Wake up, Scotland! We have choices – in the general election, in the 2011 Holyrood elections and in a referendum on independence. We must rid ourselves of this poisoned Union and find a new, clean road for Scotland.
Wednesday, 3 March 2010
Steven Purcell
Here's what I wrote about him last March. I still feel that way, and wish him well in his recovery. I hope he sees the light and changes his party to the SNP, but whatever he does, he will do it well and honourably.
Of course, I may be wrong and his critics right, and if so I will eat crow.
FROM MY ARCHIVE
Sunday, 15 March 2009
Sunday, Sunday - and Steven Purcell
Oh, the Labour Party! What it has become is both tragedy and farce. Someone should dramatise its decline and fall. It could tour the world, like Black Watch. Brian Cox could play Gordon Brown as a Lear-like figure, crying in the political wilderness. There would be parts for Iain Gray, for Wendy - tears (crocodile variety) would flow copiously ... Stop, stop! This is serious - I mustn't get carried away.
Among the ruins, however, I find wholly admirable Labour people, still alive and kicking, albeit a little damaged. Today, one of them, Steven Purcell, leader of Glasgow City Council, is in the news, for all the wrong reasons as far as Iain Gray and the Labour leadership are concerned.
He is the kind of young Glaswegian I recognise and celebrate. He was born in 1972 in Yoker. Now to men of my generation, born in the centre of Glasgow (E1) but living in Dalmuir, near Clydebank in the early 1960's, Yoker was a kind of frontier town, on the Clydebank/Glasgow border.

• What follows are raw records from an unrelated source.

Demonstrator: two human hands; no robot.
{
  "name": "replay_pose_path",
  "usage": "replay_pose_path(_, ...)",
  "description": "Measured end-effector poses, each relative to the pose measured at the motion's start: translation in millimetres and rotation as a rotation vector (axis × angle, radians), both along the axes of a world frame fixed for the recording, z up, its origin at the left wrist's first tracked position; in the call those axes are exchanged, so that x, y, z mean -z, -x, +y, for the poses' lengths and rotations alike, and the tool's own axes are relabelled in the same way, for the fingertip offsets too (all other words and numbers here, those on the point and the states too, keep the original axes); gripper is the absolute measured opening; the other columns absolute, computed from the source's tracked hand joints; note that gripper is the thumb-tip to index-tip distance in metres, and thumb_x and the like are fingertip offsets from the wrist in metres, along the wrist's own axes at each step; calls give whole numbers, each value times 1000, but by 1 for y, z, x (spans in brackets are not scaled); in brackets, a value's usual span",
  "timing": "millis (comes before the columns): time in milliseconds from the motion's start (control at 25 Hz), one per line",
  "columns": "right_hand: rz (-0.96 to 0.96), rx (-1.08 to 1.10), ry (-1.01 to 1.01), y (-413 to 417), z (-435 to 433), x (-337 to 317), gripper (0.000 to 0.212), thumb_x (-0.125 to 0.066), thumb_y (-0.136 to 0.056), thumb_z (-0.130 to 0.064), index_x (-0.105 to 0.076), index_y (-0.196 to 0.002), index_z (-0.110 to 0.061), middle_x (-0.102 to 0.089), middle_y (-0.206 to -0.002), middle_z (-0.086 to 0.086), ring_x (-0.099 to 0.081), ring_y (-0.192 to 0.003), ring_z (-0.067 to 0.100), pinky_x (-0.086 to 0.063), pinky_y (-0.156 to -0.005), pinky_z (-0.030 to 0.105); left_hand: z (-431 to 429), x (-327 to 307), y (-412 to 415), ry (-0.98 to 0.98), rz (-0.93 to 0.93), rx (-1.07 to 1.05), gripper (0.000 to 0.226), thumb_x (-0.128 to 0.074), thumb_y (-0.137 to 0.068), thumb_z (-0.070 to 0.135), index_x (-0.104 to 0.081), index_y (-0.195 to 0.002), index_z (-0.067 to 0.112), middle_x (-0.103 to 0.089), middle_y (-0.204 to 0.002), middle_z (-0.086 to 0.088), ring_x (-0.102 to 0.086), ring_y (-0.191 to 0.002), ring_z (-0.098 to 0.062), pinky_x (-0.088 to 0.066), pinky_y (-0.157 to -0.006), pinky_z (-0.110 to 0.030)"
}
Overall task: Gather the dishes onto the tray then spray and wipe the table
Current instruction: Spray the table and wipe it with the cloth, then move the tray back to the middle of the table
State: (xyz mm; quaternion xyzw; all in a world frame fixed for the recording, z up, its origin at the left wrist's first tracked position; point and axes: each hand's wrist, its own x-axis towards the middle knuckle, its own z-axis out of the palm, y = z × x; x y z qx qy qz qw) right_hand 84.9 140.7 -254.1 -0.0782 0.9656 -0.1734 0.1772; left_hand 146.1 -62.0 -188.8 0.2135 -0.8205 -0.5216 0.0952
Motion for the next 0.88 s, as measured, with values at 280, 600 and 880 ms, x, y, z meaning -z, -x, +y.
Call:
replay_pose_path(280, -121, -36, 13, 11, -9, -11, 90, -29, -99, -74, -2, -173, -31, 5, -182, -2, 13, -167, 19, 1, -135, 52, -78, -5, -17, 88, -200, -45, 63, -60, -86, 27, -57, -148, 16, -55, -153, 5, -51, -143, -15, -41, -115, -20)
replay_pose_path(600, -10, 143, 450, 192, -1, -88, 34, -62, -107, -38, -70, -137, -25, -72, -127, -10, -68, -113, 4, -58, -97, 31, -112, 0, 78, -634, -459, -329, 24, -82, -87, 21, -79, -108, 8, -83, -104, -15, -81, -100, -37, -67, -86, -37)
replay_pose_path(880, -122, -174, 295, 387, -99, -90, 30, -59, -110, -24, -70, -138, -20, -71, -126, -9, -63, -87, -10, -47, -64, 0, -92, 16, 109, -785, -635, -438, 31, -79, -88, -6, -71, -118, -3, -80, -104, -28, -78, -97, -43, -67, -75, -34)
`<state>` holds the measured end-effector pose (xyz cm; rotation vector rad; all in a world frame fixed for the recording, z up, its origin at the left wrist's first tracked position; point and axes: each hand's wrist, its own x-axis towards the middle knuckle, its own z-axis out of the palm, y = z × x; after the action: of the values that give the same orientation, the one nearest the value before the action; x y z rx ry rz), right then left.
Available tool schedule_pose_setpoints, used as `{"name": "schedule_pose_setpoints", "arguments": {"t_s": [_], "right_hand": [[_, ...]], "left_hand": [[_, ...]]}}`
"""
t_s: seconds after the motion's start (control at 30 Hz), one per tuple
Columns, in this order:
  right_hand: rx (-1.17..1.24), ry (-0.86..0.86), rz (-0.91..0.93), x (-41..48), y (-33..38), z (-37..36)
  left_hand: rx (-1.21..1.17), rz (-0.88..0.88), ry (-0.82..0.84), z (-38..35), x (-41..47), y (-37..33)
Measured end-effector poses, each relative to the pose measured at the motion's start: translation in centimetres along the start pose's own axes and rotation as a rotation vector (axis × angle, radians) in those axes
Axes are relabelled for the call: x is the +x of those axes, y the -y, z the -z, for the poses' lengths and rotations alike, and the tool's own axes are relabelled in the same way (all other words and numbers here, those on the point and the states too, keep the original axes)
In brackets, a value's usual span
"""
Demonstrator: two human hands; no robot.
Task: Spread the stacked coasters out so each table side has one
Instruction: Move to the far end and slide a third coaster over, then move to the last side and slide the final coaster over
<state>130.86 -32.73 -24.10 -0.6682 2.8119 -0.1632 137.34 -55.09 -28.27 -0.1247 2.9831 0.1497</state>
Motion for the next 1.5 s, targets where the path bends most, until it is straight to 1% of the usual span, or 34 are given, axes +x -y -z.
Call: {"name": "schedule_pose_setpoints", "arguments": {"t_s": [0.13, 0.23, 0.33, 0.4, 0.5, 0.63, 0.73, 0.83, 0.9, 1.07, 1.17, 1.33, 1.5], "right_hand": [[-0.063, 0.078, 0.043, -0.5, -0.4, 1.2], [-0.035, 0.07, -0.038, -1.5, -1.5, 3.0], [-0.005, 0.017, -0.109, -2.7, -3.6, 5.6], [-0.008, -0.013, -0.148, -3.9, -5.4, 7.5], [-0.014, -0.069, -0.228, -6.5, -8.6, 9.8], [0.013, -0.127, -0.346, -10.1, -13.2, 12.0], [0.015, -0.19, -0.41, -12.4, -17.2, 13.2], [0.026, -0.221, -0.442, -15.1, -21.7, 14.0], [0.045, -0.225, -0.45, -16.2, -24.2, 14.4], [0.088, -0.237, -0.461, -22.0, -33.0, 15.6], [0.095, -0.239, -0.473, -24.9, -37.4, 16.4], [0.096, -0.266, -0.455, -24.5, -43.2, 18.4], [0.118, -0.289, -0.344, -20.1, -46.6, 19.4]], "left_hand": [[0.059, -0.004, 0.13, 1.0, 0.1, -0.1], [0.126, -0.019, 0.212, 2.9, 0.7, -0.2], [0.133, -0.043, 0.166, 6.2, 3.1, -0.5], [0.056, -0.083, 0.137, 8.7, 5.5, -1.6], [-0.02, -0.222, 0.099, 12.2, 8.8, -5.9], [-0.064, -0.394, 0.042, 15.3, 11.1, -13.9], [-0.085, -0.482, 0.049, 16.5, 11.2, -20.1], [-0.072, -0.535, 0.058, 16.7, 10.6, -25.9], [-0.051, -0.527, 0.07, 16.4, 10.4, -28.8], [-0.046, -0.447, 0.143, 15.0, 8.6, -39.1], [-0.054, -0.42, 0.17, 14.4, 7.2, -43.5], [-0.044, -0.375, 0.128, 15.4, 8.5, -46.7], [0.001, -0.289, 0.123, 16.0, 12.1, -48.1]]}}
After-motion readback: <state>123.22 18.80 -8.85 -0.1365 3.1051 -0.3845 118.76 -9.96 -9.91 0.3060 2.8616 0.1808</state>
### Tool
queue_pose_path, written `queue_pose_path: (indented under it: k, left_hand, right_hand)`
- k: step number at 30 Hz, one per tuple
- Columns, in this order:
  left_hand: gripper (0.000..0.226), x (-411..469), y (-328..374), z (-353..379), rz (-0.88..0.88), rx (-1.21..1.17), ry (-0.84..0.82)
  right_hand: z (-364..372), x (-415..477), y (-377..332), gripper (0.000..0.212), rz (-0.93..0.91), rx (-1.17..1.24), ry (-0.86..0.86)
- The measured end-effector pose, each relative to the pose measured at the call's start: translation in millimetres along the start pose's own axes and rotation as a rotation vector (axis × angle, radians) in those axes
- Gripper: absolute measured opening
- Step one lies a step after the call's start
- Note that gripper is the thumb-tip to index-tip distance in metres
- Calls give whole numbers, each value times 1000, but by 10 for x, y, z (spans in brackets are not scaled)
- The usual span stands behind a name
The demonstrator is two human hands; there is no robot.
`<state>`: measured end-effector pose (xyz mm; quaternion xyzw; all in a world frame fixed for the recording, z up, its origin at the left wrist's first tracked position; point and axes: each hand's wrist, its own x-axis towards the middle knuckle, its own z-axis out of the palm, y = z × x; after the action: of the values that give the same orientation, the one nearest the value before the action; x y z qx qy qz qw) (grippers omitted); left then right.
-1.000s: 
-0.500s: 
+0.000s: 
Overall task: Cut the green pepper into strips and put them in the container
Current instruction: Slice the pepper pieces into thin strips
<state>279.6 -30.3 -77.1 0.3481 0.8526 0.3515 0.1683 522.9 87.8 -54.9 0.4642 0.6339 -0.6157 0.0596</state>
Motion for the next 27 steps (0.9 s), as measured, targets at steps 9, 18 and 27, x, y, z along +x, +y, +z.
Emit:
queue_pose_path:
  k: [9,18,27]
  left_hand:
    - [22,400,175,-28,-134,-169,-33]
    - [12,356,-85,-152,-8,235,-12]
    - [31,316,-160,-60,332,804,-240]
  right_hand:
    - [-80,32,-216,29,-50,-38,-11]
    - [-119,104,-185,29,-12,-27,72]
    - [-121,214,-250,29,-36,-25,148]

When the pubs shut at 9 o'clock (yes, my children, 9 o'clock) Yoker pubs, lawless and rumbustious, stayed open until well into the night - well, half-past nine, to be exact. With a fast car from Dalmuir - say a Hillman Imp - you could be thrown out of the Park Bar in Dalmuir at closing time and be in the Cawdor Vaults for a final swally before half-nine. When the Clydebank licensing laws changed to permit opening until 10 o'clock (oh, bliss!) we were all skint by 9.30 and had nowhere to go but home.
But our hero, Steven, missed all that. A 16-year old school leaver, and a YTS trainee in a building society, he was precocious politically, apparently (I look twice in astonishment) joining the Labour Party at 14 and being elected to Glasgow City Council, for the Blairdardie Ward, at the age of 23. He just rose and rose, being elected - unopposed - as Leader at the age of 32. That career path is not down to luck - it must be due to formidable ability and political nous, allied to superb people skills. And if all this was not enough, he seems like a genuinely nice guy. There is still hope for politics, and for Glasgow, if not for Labour.
It's such a pity you are in the wrong party, Steven, but you've got all the years ahead of you to see the light.
You will be a worthy opponent for Alex Salmond when the hapless Gray disappears. I look forward to the contrasting styles at First Minister's Questions. Good luck.